S’il est beaucoup question des semi-conducteurs depuis 2 ans au point que la Commission a présenté un European Chips Act en février, on parle essentiellement de Taïwan en raison de sa capacité de production hyperspécialisée. Mais, sans gallium, il n’est pas possible d’en produire. Comme souvent, la Chine en est le principal producteur (80%); d’où l’importance de l’Ukraine qui détient 5 % de parts de marché. Le gallium est aussi critique pour la transition énergétique (panneaux photovoltaïques) ou la production de LED.
Cela nécessiterait de soumettre les secteurs européens à des stress tests afin d’évaluer leur résistance à des chocs et leur dépendance au reste du monde.
Il y a tout juste un an, la Commission européenne levait le voile sur sa nouvelle stratégie en matière de commerce international en mettant en avant le concept de «autonomie stratégique ouverte». Les tensions avec la Russie nous invitent à donner corps à ce concept resté creux.

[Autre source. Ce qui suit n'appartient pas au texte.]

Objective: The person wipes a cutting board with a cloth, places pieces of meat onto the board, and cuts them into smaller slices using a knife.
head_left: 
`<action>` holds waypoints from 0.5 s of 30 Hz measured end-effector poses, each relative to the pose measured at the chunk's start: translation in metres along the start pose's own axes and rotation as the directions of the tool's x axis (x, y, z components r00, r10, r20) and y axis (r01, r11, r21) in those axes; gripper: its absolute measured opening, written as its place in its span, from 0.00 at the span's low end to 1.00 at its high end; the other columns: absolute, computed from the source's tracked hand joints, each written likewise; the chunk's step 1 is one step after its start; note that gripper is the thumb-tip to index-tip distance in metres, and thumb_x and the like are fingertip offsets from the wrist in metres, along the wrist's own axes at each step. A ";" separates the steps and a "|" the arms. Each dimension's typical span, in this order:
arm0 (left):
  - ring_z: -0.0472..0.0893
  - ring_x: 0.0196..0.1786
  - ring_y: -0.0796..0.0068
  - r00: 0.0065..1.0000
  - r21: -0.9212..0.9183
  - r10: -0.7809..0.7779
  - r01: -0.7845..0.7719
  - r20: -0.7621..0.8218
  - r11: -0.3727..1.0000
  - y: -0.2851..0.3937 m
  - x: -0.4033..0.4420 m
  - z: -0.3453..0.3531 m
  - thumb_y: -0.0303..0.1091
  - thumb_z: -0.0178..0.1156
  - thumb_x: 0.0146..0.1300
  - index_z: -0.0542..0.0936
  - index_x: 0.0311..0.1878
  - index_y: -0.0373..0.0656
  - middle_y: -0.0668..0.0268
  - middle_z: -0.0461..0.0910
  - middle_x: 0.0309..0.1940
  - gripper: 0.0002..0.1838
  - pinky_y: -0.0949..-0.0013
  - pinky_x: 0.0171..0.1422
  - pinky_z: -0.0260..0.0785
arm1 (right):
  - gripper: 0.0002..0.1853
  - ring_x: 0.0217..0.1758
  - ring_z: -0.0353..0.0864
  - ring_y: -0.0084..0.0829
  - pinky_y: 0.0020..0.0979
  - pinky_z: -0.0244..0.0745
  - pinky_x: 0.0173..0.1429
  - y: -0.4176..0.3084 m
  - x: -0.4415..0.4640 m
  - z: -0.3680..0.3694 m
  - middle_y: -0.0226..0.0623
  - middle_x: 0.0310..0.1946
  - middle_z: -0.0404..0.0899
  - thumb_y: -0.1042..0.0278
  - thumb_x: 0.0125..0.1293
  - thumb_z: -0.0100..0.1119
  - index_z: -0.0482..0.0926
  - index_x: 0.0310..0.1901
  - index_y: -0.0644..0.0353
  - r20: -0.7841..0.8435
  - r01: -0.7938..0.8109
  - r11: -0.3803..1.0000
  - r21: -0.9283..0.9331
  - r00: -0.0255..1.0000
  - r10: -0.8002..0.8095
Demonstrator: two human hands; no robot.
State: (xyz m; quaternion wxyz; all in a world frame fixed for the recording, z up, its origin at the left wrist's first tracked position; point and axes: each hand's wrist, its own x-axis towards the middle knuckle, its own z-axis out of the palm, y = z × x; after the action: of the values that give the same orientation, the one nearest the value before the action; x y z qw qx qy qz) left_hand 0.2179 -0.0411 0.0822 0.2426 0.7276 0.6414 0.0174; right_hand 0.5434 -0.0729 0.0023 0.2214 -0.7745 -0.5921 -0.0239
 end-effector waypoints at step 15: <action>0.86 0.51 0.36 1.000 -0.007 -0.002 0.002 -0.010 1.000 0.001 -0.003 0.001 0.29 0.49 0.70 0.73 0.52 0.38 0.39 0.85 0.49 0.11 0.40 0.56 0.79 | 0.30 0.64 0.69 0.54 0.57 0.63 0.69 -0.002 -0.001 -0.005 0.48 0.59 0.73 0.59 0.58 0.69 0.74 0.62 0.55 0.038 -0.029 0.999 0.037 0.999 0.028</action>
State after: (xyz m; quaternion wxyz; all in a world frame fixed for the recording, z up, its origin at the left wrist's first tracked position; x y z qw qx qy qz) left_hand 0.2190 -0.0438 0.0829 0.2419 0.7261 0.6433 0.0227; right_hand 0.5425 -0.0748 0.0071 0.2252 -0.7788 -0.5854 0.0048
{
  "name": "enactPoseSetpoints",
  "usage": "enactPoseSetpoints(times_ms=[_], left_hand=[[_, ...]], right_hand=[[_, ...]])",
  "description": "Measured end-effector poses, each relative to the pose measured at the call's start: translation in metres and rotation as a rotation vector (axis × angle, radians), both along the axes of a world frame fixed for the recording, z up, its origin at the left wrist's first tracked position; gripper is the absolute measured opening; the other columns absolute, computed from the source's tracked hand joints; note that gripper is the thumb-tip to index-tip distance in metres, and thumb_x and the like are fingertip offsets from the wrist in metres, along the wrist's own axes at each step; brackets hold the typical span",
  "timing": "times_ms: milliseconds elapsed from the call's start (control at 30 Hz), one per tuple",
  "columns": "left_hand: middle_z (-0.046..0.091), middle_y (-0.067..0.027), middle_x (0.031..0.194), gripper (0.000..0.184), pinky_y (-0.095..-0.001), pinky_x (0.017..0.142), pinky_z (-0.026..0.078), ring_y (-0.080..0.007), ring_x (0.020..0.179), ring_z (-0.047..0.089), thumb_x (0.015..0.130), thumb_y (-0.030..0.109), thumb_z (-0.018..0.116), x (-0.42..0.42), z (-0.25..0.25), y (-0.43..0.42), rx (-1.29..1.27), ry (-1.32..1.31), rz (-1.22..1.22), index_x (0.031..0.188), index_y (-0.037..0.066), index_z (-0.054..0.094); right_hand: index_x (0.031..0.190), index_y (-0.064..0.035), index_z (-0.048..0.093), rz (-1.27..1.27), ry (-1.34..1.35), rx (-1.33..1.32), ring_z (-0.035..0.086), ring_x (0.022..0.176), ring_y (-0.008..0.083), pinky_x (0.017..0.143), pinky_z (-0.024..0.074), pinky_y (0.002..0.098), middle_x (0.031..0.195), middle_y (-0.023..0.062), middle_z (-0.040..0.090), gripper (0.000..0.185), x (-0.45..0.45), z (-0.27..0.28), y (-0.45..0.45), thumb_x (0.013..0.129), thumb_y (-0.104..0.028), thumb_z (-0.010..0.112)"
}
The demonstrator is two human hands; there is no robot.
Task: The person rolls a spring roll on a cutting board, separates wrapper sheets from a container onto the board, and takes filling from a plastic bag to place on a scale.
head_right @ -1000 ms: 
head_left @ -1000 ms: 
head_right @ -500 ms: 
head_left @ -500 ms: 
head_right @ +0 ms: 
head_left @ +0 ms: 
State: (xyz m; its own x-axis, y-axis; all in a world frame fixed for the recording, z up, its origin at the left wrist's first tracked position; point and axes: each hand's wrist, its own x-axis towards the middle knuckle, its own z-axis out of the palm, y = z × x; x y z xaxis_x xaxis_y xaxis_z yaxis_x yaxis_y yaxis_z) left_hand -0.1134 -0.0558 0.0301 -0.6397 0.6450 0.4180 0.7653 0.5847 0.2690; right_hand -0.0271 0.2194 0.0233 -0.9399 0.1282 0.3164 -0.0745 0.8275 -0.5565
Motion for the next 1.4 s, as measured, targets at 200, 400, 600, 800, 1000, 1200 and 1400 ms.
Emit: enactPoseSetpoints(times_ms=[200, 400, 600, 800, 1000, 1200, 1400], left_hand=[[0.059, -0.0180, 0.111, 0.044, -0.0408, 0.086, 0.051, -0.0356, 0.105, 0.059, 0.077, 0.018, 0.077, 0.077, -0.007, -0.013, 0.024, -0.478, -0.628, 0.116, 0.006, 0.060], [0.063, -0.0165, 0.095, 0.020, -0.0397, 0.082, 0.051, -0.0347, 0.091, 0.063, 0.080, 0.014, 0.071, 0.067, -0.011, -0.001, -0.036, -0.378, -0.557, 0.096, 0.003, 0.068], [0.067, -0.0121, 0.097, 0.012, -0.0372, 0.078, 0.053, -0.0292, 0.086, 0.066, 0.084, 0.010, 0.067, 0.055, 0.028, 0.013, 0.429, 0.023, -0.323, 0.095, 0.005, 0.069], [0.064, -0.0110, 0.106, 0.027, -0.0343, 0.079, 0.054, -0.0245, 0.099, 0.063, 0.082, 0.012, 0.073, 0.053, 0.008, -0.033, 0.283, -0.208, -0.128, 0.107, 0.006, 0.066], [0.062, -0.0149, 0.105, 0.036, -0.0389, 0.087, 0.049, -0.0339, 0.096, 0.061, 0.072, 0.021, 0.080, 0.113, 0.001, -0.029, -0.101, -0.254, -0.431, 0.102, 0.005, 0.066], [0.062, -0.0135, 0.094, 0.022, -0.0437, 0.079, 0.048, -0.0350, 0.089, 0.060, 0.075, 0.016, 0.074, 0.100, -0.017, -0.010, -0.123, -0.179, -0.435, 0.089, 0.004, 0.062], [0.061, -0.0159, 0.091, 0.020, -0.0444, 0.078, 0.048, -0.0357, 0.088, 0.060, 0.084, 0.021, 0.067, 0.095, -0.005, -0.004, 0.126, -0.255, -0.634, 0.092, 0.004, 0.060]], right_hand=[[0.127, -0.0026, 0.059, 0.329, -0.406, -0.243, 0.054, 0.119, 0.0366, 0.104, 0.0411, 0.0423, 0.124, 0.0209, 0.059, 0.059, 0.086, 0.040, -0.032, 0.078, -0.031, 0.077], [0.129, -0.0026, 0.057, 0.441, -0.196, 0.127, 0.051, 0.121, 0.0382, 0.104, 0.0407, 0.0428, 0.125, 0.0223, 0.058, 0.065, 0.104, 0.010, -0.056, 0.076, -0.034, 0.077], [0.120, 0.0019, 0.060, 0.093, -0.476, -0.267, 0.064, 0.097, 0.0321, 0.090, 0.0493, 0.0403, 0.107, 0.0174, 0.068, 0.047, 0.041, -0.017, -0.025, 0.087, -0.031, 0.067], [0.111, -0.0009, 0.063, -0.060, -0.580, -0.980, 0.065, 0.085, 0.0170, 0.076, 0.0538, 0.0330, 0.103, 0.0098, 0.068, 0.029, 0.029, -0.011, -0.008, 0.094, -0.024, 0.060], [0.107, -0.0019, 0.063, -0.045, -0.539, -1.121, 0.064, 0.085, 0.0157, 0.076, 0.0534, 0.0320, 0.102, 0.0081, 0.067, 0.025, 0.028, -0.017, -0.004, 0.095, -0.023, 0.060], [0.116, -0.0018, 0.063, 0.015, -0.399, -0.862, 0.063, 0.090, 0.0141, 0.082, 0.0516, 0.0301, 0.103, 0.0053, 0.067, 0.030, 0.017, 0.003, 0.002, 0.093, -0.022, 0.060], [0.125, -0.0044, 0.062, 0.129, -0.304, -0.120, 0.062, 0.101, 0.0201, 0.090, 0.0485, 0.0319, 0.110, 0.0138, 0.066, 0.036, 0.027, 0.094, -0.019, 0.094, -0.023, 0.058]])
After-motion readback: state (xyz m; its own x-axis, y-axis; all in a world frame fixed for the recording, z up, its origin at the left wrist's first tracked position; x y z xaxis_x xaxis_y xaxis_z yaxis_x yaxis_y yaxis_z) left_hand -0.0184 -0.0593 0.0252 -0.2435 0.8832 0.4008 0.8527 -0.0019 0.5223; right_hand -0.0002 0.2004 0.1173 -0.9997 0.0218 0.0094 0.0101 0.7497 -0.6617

Relocalisation et stress tests
Cela nécessiterait de soumettre les secteurs européens à des stress tests afin d’évaluer leur résistance à des chocs et leur dépendance au reste du monde. Outre une réflexion prospective sur la diversification de notre approvisionnement et la substituabilité des inputs critiques, cela devrait également nous interroger sur la relocalisation d’activités en Europe même ou dans les pays voisins, éventuellement à la constitution de stocks stratégiques.
Il faut aussi accélérer la mise en œuvre des principes de l’économie circulaire dont l’écoconception. Des matériaux susmentionnés et pour lesquels nous présentons une vulnérabilité à l’égard de la Russie, les taux de recyclage des métaux mis au rebut ne dépassent pas 1 % (sauf pour l’antimoine dont le taux de recyclage est légèrement supérieur).
Si l’UE persiste à pratiquer la politique de l’autruche, le gouvernement belge ou le parlement fédéral pourraient demander au Bureau fédéral du Plan, à la Banque nationale de Belgique et aux partenaires sociaux de se pencher sur ces questions dans les meilleurs délais.